Essor rapide aux Etats-Unis

Ce boom de la télémédecine (pratique médicale à distance grâce aux télécommunications), mentionné par Harry Wang, ne va pas avoir lieu partout au même rythme. "Aux Etats-Unis, l'essor de la e-santé est rapide, car les malades sont mal remboursés par la jeune sécurité sociale créée par Barack Obama. Ils ont intérêt à utiliser le système le moins cher. L'organisation de la sécurité sociale d'un pays conditionne l'adoption plus ou moins rapide de la e-santé par ses citoyens", explique le docteur Jacques Lucas, vice-président du conseil national de l'Ordre des médecins et délégué général aux systèmes d'information en santé.

Un cadre légal strict en France

L'Union Européenne a donné des recommandations à ses Etats membres, mais n'a pas encore fait passer de directive sur la question. Un texte devrait être voté en 2020. D'ici là, Bruxelles pousse les 28 à uniformiser leur systèmes de sécurité sociale. La Commission n'a pas de pouvoir coercitif sur ces questions. En revanche, elle peut prendre des décisions dans le domaine du numérique. Les règles sont donc aujourd'hui différentes selon les pays.

En France, la télémédecine est légale, de nombreuses start-up se sont lancées sur ce filon prometteur. Mais elle est définie de manière très stricte par une loi, dont le décret d'application a été voté en 2010. "L'Hexagone est un des premiers pays de l'UE qui a voté une législation spécifique", souligne Jacques Lucas. Pour avoir le droit de faire des téléconsultations, les "promoteurs de télémédecine" (souvent un groupe composé de professionnels de santé et d'une ou plusieurs entreprises technologiques) doivent obtenir l'autorisation de l'Agence régionale de santé de la zone où ils exercent.

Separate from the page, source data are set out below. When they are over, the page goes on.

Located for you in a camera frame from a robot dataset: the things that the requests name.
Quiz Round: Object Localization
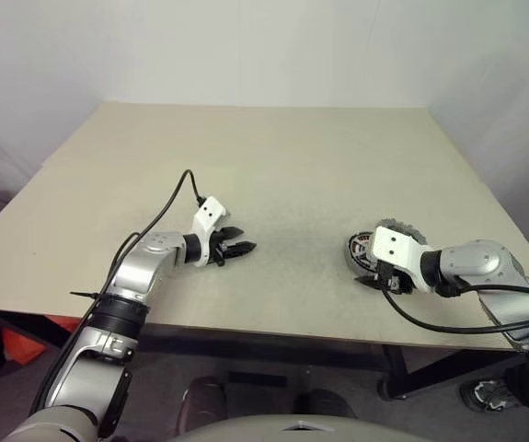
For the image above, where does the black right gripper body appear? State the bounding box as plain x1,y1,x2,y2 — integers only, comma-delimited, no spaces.
376,262,415,295

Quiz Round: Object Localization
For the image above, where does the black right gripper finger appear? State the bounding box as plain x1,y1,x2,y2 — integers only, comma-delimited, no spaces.
353,274,383,290

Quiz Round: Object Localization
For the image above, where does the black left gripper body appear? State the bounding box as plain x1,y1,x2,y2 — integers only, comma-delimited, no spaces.
208,226,228,269

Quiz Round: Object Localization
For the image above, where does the grey toothed gear ring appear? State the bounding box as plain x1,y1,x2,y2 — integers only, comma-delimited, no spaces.
376,218,428,246

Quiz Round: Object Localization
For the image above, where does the dark rounded shape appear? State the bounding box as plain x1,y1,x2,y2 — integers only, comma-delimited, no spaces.
178,376,228,434
293,389,357,420

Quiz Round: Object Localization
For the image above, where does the black rectangular floor block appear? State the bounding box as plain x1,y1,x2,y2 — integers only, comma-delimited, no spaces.
228,371,288,388

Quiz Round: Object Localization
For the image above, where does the grey white sneaker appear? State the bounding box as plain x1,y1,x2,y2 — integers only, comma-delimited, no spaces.
459,377,523,413

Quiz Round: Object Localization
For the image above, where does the grey robot torso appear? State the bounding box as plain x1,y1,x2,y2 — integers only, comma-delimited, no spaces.
171,413,431,442

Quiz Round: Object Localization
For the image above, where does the orange object under table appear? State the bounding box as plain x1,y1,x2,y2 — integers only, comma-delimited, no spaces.
2,317,81,366

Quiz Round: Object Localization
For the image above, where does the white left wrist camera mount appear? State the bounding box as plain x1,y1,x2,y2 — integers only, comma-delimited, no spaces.
191,196,228,267

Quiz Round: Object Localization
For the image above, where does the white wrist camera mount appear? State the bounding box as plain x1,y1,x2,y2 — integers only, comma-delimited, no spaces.
191,196,228,267
368,226,435,294

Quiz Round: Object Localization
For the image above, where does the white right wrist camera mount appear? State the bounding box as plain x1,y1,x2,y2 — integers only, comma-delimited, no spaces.
368,226,435,294

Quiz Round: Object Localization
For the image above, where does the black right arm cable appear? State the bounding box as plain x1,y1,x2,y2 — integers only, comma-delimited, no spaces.
381,283,529,335

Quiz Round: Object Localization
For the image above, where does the black table frame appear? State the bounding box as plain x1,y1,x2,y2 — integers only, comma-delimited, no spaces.
0,308,529,401

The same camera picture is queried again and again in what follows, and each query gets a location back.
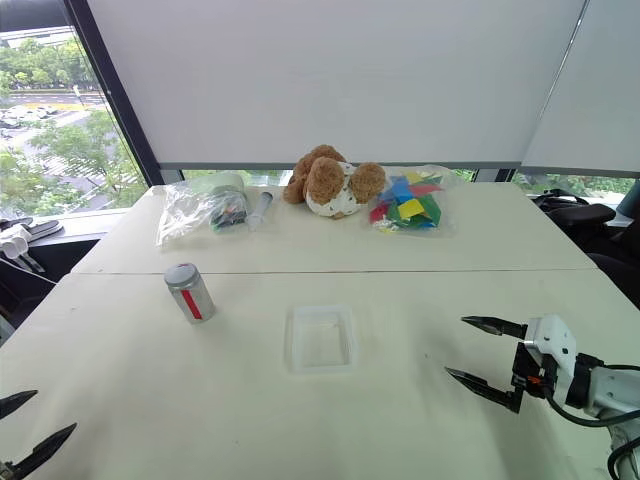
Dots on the black window frame post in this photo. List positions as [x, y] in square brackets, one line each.
[115, 95]

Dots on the clear plastic tray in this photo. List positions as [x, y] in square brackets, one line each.
[322, 340]

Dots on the black flat device on sill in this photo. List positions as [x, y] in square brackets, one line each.
[46, 230]

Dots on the white plastic fitting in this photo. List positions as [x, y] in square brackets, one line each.
[15, 241]

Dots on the teal object behind chair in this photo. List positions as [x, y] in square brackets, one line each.
[631, 202]

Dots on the black office chair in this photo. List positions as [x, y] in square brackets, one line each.
[585, 220]

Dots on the bag of coloured paper pieces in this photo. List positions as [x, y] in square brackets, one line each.
[410, 202]

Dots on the silver red soda can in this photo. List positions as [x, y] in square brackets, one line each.
[192, 300]

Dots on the narrow white roller blind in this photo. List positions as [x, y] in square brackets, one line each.
[595, 110]

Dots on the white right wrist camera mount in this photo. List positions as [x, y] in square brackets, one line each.
[555, 335]

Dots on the clear plastic syringe tube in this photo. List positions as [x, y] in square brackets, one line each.
[260, 210]

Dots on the clear bag with small parts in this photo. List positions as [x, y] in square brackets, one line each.
[200, 212]

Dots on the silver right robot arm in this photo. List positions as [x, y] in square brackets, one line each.
[616, 387]

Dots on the large white roller blind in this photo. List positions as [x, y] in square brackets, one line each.
[330, 75]

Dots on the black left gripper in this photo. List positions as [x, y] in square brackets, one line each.
[5, 471]

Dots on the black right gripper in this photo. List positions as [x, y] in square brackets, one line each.
[534, 370]

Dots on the brown teddy bear plush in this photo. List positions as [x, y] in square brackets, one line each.
[327, 182]

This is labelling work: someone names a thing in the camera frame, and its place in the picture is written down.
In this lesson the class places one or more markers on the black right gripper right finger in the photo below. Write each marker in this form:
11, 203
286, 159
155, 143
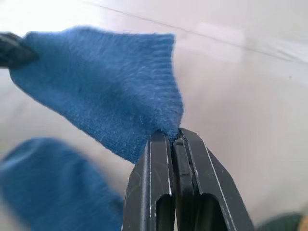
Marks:
207, 183

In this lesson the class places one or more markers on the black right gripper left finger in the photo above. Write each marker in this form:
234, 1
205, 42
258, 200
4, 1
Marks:
140, 192

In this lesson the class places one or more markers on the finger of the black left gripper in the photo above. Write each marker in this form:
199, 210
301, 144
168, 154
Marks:
13, 50

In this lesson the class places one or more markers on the blue knitted sock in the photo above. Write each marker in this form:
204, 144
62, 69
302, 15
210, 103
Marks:
96, 91
53, 187

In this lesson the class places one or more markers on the dark green sock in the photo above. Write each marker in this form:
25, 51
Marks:
284, 222

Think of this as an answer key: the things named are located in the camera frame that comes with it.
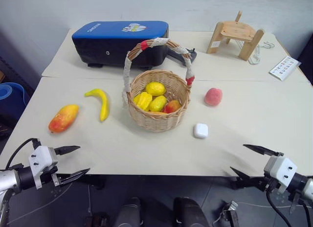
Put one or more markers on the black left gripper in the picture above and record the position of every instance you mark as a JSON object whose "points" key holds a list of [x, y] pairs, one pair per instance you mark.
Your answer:
{"points": [[50, 178]]}

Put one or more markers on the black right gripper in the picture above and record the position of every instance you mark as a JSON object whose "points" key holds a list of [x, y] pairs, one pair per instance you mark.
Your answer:
{"points": [[269, 183]]}

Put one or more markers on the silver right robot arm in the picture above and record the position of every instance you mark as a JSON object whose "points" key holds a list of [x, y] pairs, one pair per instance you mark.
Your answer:
{"points": [[305, 185]]}

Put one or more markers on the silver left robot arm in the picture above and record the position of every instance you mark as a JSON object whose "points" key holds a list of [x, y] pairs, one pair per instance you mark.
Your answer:
{"points": [[9, 180]]}

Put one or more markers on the yellow star fruit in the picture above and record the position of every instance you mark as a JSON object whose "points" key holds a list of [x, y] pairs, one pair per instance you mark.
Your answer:
{"points": [[143, 101]]}

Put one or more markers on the orange red mango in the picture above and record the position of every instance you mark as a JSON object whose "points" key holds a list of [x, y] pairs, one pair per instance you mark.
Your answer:
{"points": [[63, 119]]}

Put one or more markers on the white earbud case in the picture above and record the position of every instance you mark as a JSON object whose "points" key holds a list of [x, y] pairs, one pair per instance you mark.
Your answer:
{"points": [[200, 131]]}

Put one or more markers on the yellow banana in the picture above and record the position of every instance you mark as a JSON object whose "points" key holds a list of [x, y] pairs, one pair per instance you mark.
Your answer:
{"points": [[104, 104]]}

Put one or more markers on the dark rounded shape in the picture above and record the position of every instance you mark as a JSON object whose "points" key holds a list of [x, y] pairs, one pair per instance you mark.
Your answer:
{"points": [[189, 212], [128, 212]]}

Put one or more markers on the pink peach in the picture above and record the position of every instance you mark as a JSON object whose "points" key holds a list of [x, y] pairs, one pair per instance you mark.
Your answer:
{"points": [[213, 97]]}

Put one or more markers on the blue rolled mat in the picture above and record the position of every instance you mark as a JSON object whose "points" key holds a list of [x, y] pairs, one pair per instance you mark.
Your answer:
{"points": [[11, 93]]}

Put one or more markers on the red yellow apple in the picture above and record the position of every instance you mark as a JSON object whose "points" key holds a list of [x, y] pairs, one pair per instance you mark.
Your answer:
{"points": [[172, 106]]}

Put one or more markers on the white printed card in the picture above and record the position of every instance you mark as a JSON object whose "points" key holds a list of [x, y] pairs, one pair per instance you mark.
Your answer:
{"points": [[284, 68]]}

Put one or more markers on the yellow lemon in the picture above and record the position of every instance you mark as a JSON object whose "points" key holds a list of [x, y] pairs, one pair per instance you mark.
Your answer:
{"points": [[158, 103], [155, 88]]}

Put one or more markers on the metal hook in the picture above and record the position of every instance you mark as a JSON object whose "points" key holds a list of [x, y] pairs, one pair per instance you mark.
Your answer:
{"points": [[268, 45]]}

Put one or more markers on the blue and black padded box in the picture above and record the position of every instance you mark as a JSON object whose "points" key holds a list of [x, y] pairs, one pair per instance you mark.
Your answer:
{"points": [[115, 41]]}

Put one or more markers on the black stapler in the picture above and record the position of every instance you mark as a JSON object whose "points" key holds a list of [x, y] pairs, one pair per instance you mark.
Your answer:
{"points": [[179, 56]]}

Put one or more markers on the small wooden stool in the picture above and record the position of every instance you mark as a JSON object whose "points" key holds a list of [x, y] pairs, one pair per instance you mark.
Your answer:
{"points": [[234, 32]]}

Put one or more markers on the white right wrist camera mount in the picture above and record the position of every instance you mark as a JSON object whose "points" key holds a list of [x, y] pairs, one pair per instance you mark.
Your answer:
{"points": [[281, 169]]}

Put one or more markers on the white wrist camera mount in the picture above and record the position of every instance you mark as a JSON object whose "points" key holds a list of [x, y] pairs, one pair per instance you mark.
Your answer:
{"points": [[281, 169], [42, 156]]}

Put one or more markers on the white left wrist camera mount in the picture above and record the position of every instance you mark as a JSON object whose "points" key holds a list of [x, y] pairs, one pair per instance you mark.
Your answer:
{"points": [[42, 156]]}

La profession en ébullition

Ces établissements publics administratifs, chargés de mettre en œuvre la politique de santé au niveau régional, donnent (entre autre) leur aval si les délais d'attente pour une consultation médicale sont trop importants sur le territoire concerné. Pour le médecin, "ils ne veulent pas mettre la profession en ébullition en créant une concurrence là où elle n'a pas lieu d'être."

Si les organismes de télémédecine ont cet accord, leurs consultations peuvent être remboursées par la sécurité sociales, sinon, les médecins ont le droit de faire du "téléconseil" via Internet mais c'est le patient qui paye. "Cette règlementation stricte est un frein au développement de la télémédecine", note le vice-président de l'Ordre des médecins.

Protection des données des patients

La start-up finlandaise Meedoc a lancé une plate-forme de vidéoconférence qui connecte directement malades et personnel soignant via Internet. Elle a levé au mois d'août 2014 1,5 millions de dollars et vend ses services à de grandes entreprises en Finlande. Pour 10 euros par mois et par salarié, leurs employés peut consulter rapidement et facilement un médecin via le web. Cela permet aux sociétés de faire des économies, le personnel n'ayant pas besoin de quitter son poste pour bénéficier d'une consultation. La jeune pousse veut se lancer dans plusieurs pays de l'UE. Pour y parvenir, elle va devoir se frotter aux différents carcans réglementaires en place actuellement.

Pour s'implanter avec succès en France (avec des consultations remboursées par la sécurité sociale), elle devra s'associer avec une équipe de médecins et construire un projet médical solide, et cohérent sur le plan local. "Les Agences régionales de santé sont aussi vigilantes sur la protection des données personnelles des patients", précise Jacques Lucas.